What to do: Locate each line of the material that contains "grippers", then return it.

Information shown:
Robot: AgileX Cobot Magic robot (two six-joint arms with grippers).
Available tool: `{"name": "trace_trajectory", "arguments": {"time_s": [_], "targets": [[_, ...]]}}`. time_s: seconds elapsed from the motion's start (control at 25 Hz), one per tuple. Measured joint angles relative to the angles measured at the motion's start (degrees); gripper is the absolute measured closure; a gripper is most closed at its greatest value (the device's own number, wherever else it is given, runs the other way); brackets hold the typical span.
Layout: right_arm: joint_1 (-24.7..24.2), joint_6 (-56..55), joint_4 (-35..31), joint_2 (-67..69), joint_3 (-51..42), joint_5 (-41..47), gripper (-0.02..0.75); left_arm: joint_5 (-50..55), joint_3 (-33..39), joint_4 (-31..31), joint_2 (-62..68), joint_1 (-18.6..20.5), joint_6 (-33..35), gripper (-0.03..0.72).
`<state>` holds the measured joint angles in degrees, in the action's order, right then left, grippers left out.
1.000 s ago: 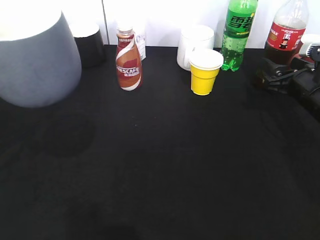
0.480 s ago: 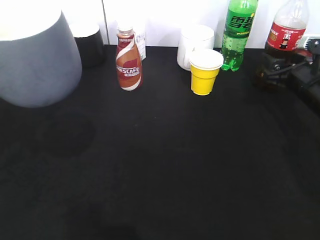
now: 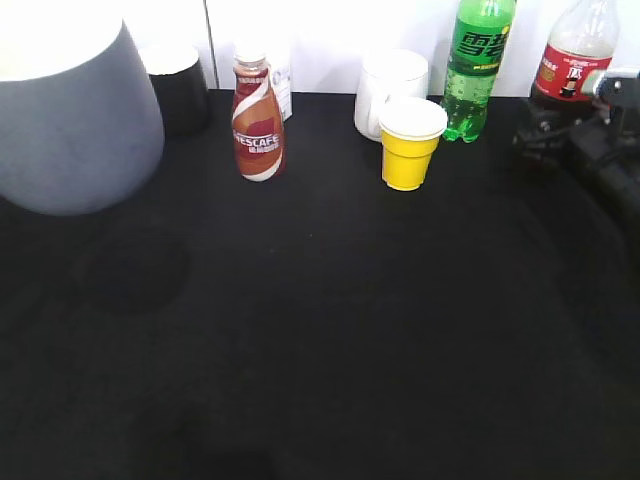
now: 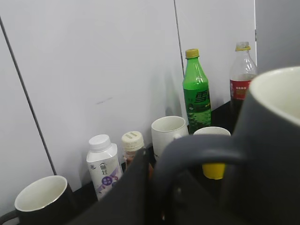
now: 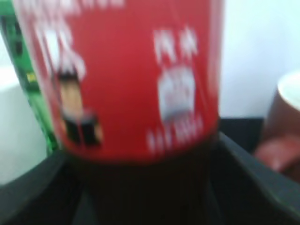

Answer to this task:
Robot: AgileX Cobot Magic robot (two six-joint arms with grippers).
`<state>` holds the measured joint angles in degrees, in the action's order, right then left, grippers left out.

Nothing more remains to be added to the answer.